The lab is interested in determining the neural basis of normal motivated behaviors including feeding and drinking as well as maladaptive behaviors such as drug-taking and the over-consumption associated with obesity. The nucleus accumbens and the neurotransmitter dopamine are critical brain substrates involved in motivated behavior including feeding and drug-taking. Since the nucleus accumbens accesses motor-related structures, it is well suited to modulate behavior based on changes in motivational state and learned associations. Our research seeks to determine how signaling in the nucleus accumbens is altered in response to changes in motivated state and learned associations. To accomplish this, we employ two state-of-the-art recording techniques combined with detailed behavioral analyses.
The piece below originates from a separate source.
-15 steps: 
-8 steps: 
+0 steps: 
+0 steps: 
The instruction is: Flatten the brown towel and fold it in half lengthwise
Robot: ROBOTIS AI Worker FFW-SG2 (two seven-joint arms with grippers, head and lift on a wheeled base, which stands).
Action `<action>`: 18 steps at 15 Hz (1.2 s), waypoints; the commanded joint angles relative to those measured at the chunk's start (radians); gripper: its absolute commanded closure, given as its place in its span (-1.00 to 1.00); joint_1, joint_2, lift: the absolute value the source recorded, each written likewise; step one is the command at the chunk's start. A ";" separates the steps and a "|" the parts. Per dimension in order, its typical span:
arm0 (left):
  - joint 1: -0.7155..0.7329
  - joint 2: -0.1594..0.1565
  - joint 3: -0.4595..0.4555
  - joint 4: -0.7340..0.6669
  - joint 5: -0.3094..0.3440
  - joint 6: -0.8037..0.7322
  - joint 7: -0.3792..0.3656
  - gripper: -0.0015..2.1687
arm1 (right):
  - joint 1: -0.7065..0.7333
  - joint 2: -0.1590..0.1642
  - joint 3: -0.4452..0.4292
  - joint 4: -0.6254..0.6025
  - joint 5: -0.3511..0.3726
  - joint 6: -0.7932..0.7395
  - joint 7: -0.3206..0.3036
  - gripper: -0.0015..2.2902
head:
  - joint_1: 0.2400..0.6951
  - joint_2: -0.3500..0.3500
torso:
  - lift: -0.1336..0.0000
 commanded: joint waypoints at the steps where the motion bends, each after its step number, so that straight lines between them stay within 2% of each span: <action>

Electrophysiological recordings of many single neurons and electrochemical (fast-scan cyclic voltammetry) recordings of dopamine release in the nucleus accumbens are made in real-time during behavior. These two recording techniques are performed while rats taste rewarding and aversive stimuli or are working to obtain food or drug rewards. Learned associations are manipulated by pairing a rewarding taste with illness thereby rendering it aversive in the future. Motivational state is altered by food or water restriction or by the delivery of hormones or neuropeptides to mimic need-states or satiety. Finally, we are interested in whether the propensity to take drugs, such as cocaine, can be altered through the delivery of hormones or neuropeptides that affect food intake. This program of research will shed considerable light on human disorders of motivation such as obesity and drug-addiction.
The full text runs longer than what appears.